US election 2020: President Trump claims COVID-19 immunity, says ready for campaign trail
Trump, who was poised Monday to host his first rally after his COVID-19 diagnosis, declared he was now "immune" from the virus, a claim that was impossible to prove and comes amid a series of outstanding questions about the President's health.
Washington DC: Donald Trump claimed on Sunday (October 11) that he was now “immune” to coronavirus after leaving hospital just six days earlier, ahead of plans for a string of campaign rallies in swing states from Monday.
“It does give you immunity,” Trump told Fox News on Sunday, a claim not supported by scientists, adding that he no longer had the disease.
In a memo released Saturday night by the White House, Navy CMDR Dr Sean Conley said Trump met the Centers for Disease Control and Prevention criteria for safely discontinuing isolation and that by "currently recognized standards" he was no longer considered a transmission risk. The memo did not declare Trump had tested negative for the virus.
But sensitive lab tests - like the PCR test cited in the doctor's statements - detect virus in swab samples taken from the nose and throat. Some medical experts had been skeptical that Trump could be declared free of the risk of transmitting the virus so early in the course of his illness.
Trump took off a mask moments after he emerged on the balcony to address the crowd on the lawn below, his first step back onto the public stage with just more than three weeks to go until Election Day.

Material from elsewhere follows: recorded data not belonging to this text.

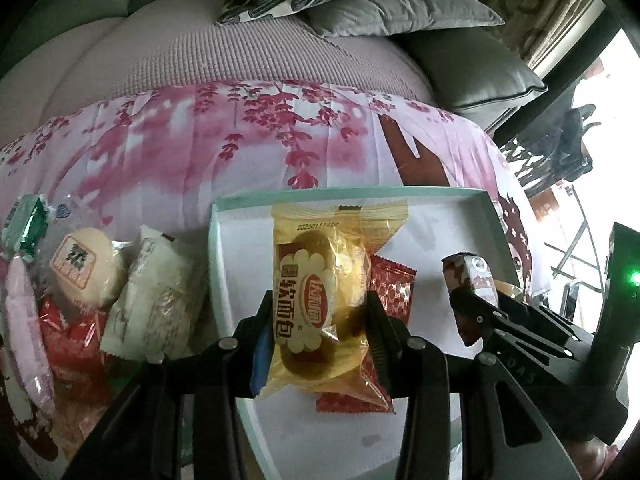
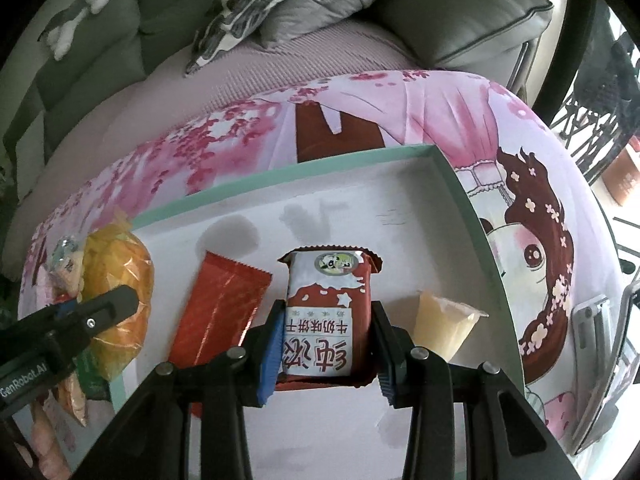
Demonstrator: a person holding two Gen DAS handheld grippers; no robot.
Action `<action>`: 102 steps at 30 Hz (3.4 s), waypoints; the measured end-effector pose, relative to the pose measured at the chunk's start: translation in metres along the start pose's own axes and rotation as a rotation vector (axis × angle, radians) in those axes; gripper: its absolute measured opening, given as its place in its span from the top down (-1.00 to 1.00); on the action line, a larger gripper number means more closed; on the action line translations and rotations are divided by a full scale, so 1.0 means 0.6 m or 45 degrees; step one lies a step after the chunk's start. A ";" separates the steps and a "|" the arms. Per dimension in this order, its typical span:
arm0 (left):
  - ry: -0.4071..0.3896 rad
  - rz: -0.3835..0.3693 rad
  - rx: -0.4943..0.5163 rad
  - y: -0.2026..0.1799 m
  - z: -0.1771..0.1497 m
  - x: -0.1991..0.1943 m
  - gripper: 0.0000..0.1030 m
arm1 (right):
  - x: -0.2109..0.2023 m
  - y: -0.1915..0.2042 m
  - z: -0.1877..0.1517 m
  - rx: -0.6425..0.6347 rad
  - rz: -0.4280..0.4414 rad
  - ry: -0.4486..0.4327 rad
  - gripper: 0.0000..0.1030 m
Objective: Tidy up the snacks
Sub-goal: 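Carry the bun and biscuit pack into the white tray and release both, then move both grippers back over the snack pile, then grasp the cream-yellow cake pack with the left gripper while the right gripper grasps the green pack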
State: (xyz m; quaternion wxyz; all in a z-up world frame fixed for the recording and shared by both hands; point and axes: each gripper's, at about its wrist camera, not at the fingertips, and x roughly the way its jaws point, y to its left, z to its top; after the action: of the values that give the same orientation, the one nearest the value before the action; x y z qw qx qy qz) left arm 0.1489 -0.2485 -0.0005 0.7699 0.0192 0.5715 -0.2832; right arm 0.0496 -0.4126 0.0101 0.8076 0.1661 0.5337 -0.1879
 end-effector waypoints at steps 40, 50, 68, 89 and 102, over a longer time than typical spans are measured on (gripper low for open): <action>-0.140 0.157 0.001 0.015 -0.023 -0.101 -0.89 | -0.037 0.042 -0.023 -0.091 -0.079 0.012 -0.77; -0.228 0.369 -0.031 0.110 -0.087 -0.168 -1.00 | -0.058 0.095 -0.071 -0.141 -0.054 -0.001 -1.00; -0.233 0.533 -0.382 0.298 -0.202 -0.254 -1.00 | -0.073 0.273 -0.180 -0.356 0.090 0.001 -1.00; -0.256 0.439 -0.387 0.324 -0.224 -0.210 -1.00 | -0.034 0.357 -0.164 -0.436 0.218 0.003 -0.39; -0.139 0.421 -0.259 0.286 -0.220 -0.161 -1.00 | 0.000 0.379 -0.137 -0.412 0.274 0.092 -0.28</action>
State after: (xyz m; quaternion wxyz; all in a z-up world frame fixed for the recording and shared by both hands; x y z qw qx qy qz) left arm 0.0949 -0.0177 -0.0104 0.8337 0.0194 0.5437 -0.0943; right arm 0.0933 -0.1753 -0.0056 0.8196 0.0967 0.5647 -0.0062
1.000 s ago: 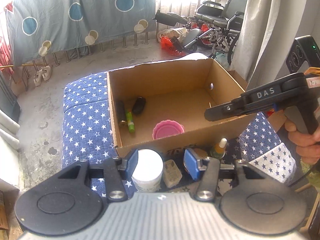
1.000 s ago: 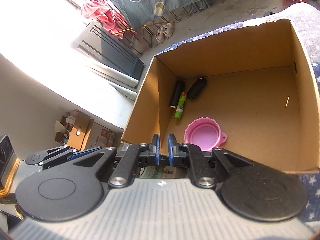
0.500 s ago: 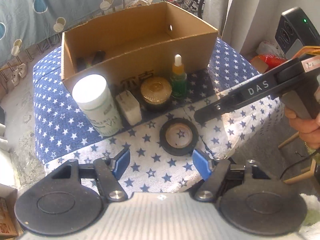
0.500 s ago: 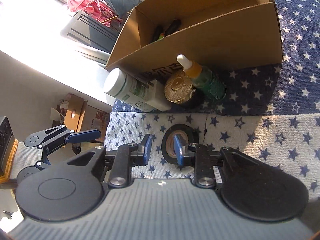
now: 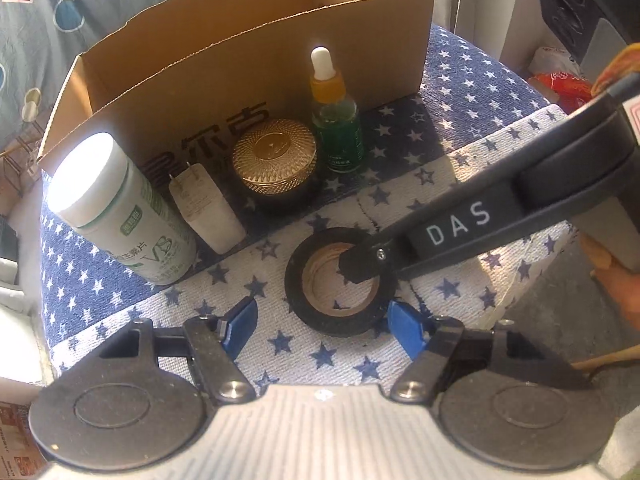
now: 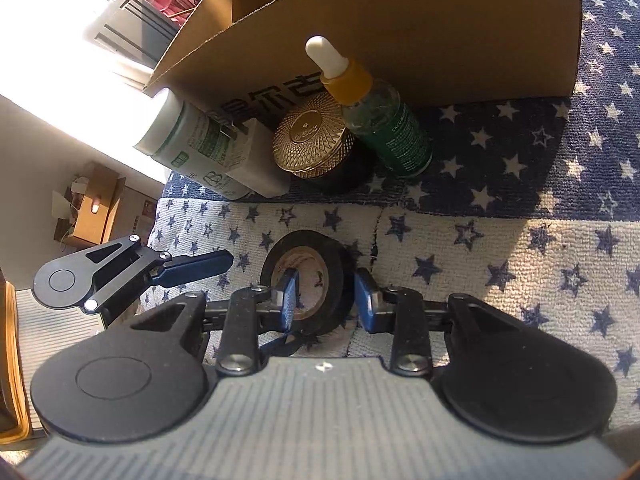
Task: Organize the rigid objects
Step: 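Move the right gripper to the black tape roll, then grasp the black tape roll by its rim with the right gripper, then carry the black tape roll into the box and open the right gripper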
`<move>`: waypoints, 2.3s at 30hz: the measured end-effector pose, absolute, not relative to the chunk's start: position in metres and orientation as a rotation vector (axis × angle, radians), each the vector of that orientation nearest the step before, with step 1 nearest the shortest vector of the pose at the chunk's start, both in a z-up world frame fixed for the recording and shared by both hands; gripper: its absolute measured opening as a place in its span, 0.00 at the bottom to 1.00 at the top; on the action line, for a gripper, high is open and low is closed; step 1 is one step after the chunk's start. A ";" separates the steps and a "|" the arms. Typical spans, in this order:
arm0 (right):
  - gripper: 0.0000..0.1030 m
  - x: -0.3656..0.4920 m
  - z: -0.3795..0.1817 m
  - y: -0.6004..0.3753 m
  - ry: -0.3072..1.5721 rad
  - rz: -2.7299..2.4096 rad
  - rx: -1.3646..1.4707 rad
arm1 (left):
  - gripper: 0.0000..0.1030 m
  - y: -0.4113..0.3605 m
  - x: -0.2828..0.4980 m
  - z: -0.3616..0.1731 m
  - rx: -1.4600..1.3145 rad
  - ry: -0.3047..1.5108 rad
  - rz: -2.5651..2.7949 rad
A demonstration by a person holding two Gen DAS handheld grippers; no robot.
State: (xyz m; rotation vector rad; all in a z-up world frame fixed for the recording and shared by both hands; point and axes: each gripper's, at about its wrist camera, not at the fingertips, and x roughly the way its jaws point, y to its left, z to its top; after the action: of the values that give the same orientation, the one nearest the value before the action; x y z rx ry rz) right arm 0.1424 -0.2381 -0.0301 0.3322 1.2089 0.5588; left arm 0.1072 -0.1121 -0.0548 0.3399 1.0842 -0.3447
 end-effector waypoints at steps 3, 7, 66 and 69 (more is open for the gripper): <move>0.29 0.144 -0.031 -0.239 1.205 0.565 0.332 | 0.71 -0.114 0.108 -0.060 0.343 1.089 -0.351; 0.28 0.143 -0.031 -0.238 1.191 0.564 0.323 | 0.70 -0.119 0.110 -0.070 0.338 1.107 -0.351; 0.17 0.417 0.039 -0.184 1.279 0.605 0.174 | 0.64 -0.078 0.367 0.000 0.169 1.228 -0.244; 0.17 0.435 0.019 -0.180 1.294 0.582 0.170 | 0.64 -0.084 0.381 -0.017 0.199 1.240 -0.241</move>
State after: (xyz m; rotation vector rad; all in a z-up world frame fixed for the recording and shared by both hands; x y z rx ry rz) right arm 0.4347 -0.1797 0.0190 0.1696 1.2936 0.5824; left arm 0.3806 -0.0842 -0.0168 0.1994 1.2402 -0.2411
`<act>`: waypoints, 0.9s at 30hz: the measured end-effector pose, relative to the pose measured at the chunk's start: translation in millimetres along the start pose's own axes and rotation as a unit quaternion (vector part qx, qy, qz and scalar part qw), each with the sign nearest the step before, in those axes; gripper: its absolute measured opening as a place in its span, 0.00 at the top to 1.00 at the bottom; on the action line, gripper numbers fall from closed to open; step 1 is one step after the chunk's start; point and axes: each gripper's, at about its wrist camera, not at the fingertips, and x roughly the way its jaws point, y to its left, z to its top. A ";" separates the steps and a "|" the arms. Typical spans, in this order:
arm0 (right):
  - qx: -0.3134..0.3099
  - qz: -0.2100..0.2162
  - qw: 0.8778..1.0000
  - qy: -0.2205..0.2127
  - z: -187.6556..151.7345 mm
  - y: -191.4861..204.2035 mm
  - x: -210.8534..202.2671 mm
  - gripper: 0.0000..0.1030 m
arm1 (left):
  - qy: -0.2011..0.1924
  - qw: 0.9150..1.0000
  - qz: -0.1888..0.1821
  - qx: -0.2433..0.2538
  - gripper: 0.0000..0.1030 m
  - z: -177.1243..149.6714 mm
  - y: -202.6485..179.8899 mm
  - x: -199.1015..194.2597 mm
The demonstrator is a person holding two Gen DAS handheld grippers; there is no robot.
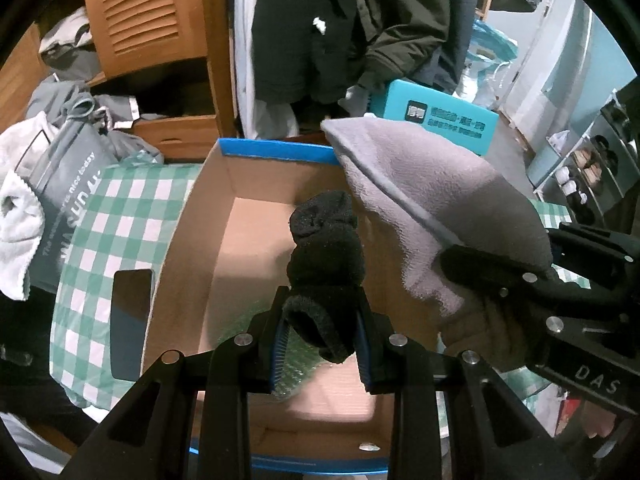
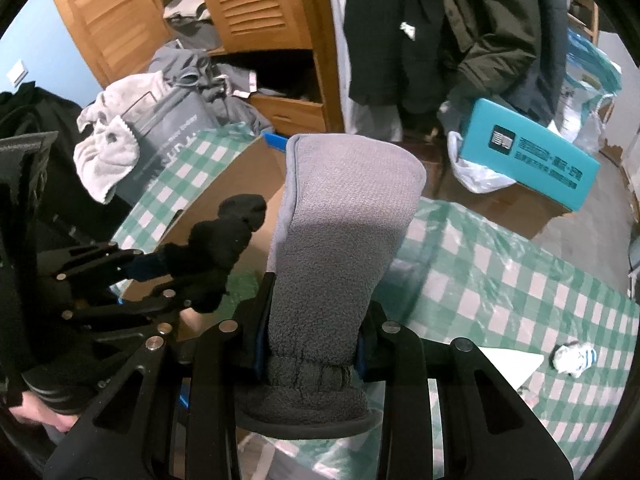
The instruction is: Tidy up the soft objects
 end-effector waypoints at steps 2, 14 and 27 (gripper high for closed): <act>-0.004 0.003 1.000 0.002 3.7 6.4 4.2 0.70 | 0.003 1.000 0.002 -0.004 0.72 -0.4 4.6 2.4; 0.001 0.027 0.999 0.039 12.4 23.0 44.6 0.59 | 0.017 0.999 0.026 -0.033 0.65 -3.3 34.9 15.0; 0.038 0.007 0.999 0.034 9.1 -1.8 35.8 0.31 | 0.014 0.999 0.034 -0.032 0.34 -1.9 31.1 15.6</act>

He flouted, once more, the safety recommendations of his own government days after acknowledging that he was on the brink of "bad things" from the virus and claiming that his bout with the illness brought him a better understanding of it.
The President has been attempting to defend his pandemic record in the US, which has recorded the highest number of cases and deaths in the world and convince Americans he is Covid-free. He returns to the campaign trail seeking to narrow a large polling gap with Democratic challenger Joe Biden with only 23 days until the election. A Washington Post-ABC News poll on Sunday had Biden favoured by 54% of likely voters, ahead of Trump with 42%.